4 minute read

A few days back I was debating with a friend about REST vs gRPC in the context of client-server communication over the Internet. Where I was in favour of gRPC. During our debate, I jumped quickly to say protobuf are more optimised than JSON because they omit unwanted data. To which my friend replied that we don’t transfer plain JSON over the network anymore we always gzip them before sending them. He explained further, that all the optimisation that gRPC does is lost when we gzip the data. I couldn’t continue to argue my point because I didn’t have enough data to prove my point. Thus I decided to run an experiment to compare the size after gziping JSON vs Protobuf.

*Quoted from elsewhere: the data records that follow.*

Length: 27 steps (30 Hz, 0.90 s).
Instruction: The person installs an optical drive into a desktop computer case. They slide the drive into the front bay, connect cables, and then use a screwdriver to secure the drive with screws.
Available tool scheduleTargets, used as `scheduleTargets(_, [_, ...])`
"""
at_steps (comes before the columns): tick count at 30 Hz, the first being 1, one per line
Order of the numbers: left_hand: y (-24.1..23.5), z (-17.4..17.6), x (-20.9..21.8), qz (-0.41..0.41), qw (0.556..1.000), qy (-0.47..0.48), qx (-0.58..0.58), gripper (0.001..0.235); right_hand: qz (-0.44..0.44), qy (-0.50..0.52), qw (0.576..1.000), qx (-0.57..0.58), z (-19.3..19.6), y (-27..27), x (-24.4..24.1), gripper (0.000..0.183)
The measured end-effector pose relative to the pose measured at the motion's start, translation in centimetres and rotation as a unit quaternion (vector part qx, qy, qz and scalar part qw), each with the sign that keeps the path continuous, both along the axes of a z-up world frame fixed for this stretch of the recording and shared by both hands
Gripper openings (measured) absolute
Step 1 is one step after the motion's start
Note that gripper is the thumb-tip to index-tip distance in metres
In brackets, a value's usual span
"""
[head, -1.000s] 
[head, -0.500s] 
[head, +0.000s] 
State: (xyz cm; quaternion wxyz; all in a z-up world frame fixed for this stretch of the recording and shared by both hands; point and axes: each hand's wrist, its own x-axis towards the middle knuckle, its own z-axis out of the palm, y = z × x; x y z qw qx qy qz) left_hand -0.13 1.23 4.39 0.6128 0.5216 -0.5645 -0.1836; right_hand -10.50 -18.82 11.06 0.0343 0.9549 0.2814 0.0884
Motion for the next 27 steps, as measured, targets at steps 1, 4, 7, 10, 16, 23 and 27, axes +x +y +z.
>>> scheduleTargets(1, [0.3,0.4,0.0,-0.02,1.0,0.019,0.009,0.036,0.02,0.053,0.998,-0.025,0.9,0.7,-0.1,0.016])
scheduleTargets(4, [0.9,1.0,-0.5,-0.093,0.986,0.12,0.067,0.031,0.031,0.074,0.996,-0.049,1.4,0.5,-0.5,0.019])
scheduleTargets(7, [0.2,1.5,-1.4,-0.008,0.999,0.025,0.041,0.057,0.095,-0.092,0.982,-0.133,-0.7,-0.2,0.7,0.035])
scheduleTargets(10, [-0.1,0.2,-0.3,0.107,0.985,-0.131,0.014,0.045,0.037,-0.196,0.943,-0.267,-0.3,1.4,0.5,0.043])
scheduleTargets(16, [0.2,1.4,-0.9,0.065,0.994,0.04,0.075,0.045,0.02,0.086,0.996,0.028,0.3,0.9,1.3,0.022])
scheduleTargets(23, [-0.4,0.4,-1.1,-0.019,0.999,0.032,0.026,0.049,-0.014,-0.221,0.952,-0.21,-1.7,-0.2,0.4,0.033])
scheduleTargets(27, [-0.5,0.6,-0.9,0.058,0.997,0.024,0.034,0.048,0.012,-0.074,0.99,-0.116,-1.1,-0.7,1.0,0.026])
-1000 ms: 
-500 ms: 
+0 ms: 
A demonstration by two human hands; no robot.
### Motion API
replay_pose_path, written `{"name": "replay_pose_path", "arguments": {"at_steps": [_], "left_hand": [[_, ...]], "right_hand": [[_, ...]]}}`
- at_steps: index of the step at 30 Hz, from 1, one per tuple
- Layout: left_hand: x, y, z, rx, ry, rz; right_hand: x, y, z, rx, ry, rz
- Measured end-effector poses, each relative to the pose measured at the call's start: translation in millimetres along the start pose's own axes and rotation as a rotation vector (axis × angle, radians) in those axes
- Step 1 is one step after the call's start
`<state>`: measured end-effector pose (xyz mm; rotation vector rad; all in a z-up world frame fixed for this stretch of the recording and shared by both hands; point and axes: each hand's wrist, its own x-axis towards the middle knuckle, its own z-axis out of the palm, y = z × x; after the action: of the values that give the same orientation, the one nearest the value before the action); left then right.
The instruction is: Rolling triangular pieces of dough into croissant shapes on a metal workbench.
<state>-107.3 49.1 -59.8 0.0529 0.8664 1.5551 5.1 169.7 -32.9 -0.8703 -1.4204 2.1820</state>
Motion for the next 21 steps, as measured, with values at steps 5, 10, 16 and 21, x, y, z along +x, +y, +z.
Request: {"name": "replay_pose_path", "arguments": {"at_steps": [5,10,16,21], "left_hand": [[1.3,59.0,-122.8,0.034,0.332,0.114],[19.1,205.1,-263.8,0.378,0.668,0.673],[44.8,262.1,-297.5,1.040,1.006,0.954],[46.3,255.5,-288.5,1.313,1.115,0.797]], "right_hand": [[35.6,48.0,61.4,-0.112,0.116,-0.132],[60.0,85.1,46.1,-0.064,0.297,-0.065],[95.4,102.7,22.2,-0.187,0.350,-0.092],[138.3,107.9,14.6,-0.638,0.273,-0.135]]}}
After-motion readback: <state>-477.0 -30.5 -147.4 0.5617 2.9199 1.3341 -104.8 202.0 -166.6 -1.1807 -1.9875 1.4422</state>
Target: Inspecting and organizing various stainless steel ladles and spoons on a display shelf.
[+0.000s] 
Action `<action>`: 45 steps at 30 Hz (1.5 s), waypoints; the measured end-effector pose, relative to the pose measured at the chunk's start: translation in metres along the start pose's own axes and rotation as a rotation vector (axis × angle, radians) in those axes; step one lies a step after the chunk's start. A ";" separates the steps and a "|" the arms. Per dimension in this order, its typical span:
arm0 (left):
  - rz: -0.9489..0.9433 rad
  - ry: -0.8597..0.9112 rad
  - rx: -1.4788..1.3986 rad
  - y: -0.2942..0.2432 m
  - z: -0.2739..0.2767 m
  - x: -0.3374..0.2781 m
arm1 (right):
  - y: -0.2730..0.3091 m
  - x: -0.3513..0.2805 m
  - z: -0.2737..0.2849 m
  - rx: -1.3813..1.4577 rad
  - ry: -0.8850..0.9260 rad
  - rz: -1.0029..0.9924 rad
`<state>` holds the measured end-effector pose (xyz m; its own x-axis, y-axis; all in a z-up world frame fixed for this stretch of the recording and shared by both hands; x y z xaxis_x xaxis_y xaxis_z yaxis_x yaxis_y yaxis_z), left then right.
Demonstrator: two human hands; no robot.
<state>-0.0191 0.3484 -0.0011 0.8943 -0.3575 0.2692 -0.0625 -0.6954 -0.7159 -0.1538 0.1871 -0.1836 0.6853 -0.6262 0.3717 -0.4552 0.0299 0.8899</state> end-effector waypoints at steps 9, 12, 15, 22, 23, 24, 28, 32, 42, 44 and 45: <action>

Since I was in the process of learning go language from scratch, I decided to use it for this experiment.

Code

var UserCounts = [...]int{1, 10, 100, 1000, 10000, 100000, 1000000}

func main() {
    names := readUsername(usernamesFile)

    usersList := UsersProto{
        Users: []*UserProto{},
    }

    writer := tabwriter.NewWriter(os.Stdout, 0, 0, 1, ' ', tabwriter.Debug)
    fmt.Fprintln(writer, "Users\tJSON Size\tGzipped JSON Size\tJSON Gzip size % \tProto Size\tGzipped Proto Size\tProto Gzip size %\tGzip Diff (JSON - Proto)")
    for _, num := range UserCounts {
        for i := 0; i < num; i++ {

            name := names[rand.IntN(len(names))]
            user := UserProto{
                Name:  name,
                Age:   rand.Int32N(91) + 10,
                Email: fmt.Sprintf("%s@gmail.com", name),
            }

            usersList.Users = append(usersList.Users, &user)
        }

        jsonData, _ := json.Marshal(usersList)
        protData, _ := proto.Marshal(&usersList)
        gzippedProtoSize := gzipDataAndReturnSize(protData)
        gzippedJsonSize := gzipDataAndReturnSize(jsonData)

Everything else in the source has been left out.